7.4 Install NGINX Ingress Controller

# Using Helm
helm upgrade --install ingress-nginx ingress-nginx \
  --repo https://kubernetes.github.io/ingress-nginx \
  --namespace ingress-nginx --create-namespace

# Using kubectl
kubectl apply -f https://raw.githubusercontent.com/kubernetes/ingress-nginx/controller-v1.8.0/deploy/static/provider/cloud/deploy.yaml

8. Best Practices

8.1 Set Resource Requests

Always set resource requests for HPA to work correctly. Without requests, HPA cannot calculate utilization.

8.2 Use HPA for Stateless Applications

HPA works best with stateless applications.
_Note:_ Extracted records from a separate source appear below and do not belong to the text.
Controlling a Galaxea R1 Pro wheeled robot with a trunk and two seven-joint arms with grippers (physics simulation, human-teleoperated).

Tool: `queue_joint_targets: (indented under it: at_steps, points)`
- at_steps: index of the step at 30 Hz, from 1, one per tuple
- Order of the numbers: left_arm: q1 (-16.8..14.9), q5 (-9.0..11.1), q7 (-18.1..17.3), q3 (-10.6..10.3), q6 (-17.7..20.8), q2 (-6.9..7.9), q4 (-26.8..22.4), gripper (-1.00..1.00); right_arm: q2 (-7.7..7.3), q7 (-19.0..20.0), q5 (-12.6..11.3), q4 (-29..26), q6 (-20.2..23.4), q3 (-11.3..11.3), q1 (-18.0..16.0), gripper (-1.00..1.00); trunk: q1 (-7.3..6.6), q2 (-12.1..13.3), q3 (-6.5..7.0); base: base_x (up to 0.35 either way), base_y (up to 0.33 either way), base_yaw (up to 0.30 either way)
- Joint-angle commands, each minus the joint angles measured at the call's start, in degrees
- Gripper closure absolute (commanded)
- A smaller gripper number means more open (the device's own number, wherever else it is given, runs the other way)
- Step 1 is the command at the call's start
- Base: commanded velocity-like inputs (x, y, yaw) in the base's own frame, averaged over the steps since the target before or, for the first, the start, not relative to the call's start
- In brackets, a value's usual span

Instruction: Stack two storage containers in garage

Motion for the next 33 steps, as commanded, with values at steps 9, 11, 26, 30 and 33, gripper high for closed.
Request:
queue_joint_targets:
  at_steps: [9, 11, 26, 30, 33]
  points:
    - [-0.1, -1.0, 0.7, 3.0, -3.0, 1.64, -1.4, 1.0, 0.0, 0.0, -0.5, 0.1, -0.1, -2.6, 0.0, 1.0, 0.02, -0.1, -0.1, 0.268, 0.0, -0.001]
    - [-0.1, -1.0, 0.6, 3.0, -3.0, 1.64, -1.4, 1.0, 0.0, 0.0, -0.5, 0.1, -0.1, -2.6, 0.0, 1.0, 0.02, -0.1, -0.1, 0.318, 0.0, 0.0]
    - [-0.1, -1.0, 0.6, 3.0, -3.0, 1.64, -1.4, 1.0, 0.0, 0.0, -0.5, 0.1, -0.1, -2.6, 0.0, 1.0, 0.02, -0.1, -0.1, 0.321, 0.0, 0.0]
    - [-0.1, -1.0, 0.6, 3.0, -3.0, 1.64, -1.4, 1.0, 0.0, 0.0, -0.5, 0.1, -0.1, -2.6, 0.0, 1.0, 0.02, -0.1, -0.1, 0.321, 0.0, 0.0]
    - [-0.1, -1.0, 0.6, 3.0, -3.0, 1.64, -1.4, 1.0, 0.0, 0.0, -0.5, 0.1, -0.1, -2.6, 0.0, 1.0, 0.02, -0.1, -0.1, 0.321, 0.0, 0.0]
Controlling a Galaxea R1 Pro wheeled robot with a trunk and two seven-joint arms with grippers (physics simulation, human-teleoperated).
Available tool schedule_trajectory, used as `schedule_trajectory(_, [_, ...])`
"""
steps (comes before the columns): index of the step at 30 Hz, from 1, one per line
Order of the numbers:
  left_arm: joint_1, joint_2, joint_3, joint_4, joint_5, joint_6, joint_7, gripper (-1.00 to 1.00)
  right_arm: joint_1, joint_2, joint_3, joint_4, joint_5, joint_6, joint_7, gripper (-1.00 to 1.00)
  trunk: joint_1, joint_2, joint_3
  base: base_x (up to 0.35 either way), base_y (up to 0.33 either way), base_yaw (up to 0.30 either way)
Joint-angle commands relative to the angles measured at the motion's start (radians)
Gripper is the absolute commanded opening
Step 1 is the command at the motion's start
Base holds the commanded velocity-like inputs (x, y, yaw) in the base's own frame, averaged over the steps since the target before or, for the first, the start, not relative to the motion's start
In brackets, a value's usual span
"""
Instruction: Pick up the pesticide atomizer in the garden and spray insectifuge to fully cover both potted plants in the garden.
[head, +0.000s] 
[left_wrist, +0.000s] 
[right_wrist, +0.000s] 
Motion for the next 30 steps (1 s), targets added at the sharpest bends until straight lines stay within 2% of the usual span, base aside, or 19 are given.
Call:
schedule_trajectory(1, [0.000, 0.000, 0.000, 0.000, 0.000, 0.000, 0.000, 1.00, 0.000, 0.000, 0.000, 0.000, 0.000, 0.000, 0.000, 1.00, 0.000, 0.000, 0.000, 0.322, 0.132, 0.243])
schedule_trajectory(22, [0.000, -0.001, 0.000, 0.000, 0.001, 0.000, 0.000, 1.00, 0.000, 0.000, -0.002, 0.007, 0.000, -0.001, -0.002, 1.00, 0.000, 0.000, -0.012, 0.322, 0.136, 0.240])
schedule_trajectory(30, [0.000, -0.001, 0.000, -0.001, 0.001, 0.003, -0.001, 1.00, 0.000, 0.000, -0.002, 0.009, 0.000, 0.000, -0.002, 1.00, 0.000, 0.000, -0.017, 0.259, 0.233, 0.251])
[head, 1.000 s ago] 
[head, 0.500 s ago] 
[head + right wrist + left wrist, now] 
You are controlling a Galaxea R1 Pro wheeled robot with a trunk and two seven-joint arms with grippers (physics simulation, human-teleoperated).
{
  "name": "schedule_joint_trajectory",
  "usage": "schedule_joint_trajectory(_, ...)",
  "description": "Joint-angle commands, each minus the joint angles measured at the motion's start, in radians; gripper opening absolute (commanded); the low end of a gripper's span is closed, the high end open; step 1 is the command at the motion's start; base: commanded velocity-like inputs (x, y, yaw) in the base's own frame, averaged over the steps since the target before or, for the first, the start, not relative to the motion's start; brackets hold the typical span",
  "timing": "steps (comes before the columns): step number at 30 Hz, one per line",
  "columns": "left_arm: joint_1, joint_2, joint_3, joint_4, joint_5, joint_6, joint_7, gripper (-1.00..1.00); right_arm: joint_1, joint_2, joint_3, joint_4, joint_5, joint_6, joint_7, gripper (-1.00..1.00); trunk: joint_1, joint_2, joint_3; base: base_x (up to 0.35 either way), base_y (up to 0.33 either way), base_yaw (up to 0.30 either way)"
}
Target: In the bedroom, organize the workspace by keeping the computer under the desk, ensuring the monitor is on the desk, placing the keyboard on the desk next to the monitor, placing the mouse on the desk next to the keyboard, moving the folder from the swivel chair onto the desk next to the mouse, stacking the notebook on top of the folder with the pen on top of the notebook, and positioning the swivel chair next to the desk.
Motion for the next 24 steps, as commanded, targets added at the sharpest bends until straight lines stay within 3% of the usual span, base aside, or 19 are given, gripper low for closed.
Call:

For stateful applications, consider StatefulSets with manual scaling.

8.3 Monitor Autoscaling Behavior

Monitor HPA decisions and adjust thresholds based on actual application behavior. Use metrics to understand scaling patterns.

8.4 Use Readiness Probes

Ensure Pods have readiness probes so Services only route traffic to healthy Pods during scaling events.

8.5 Configure PodDisruptionBudgets

Use PodDisruptionBudgets to ensure minimum availability during rolling updates and Node maintenance.

8.6 Use Ingress for HTTP/HTTPS

Use Ingress instead of LoadBalancer Services for HTTP/HTTPS traffic to save costs and simplify routing.

8.7 Enable Metrics Server

Ensure Metrics Server is installed and running for HPA to function. It's required for CPU and memory-based autoscaling.

Summary: Kubernetes provides multiple scaling mechanisms: manual scaling, HPA for Pod scaling, VPA for resource adjustment, and Cluster Autoscaler for Node scaling. Services provide load balancing, while Ingress Controllers handle HTTP/HTTPS routing. Always set resource requests and monitor autoscaling behavior.